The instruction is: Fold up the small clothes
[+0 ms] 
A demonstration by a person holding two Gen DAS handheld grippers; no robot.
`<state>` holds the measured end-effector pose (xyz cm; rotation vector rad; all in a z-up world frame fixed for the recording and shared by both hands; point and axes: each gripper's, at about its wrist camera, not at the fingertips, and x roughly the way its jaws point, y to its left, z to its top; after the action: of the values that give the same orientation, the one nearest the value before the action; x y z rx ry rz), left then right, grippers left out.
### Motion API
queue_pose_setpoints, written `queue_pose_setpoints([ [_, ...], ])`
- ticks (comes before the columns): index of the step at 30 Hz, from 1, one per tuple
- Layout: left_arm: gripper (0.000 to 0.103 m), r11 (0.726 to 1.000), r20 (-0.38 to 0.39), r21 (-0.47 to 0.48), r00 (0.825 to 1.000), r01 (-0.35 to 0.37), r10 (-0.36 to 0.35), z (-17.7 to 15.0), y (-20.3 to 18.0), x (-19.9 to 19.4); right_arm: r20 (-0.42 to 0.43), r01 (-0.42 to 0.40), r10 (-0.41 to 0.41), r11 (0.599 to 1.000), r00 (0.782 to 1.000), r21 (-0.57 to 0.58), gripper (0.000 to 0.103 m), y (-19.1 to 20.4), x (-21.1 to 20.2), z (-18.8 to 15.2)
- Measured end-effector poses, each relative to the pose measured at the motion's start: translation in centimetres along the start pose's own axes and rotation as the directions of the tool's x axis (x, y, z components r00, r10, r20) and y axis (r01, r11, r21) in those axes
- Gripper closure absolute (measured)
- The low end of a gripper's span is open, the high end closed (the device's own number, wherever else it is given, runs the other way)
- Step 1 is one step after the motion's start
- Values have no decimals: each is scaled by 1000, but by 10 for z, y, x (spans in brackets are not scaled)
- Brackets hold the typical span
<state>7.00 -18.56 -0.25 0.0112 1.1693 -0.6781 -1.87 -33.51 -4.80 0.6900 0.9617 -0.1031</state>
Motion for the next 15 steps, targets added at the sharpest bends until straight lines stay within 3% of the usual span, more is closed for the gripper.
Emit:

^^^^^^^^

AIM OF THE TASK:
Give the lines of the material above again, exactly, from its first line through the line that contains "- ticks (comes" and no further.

THE ANSWER:
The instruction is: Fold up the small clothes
[+0 ms] 
A demonstration by a person holding two Gen DAS handheld grippers; no robot.
`<state>` holds the measured end-effector pose (xyz cm; rotation vector rad; all in a z-up world frame fixed for the recording and shared by both hands; point and axes: each gripper's, at about its wrist camera, not at the fingertips, and x roughly the way its jaws point, y to its left, z to its top; after the action: of the values that give the same orientation, the one nearest the value before the action; x y z rx ry rz), left then right, grippers left out.
### Motion API
queue_pose_setpoints, written `queue_pose_setpoints([ [_, ...], ])`
- ticks (comes before the columns): index of the step at 30 Hz, from 1, one per tuple

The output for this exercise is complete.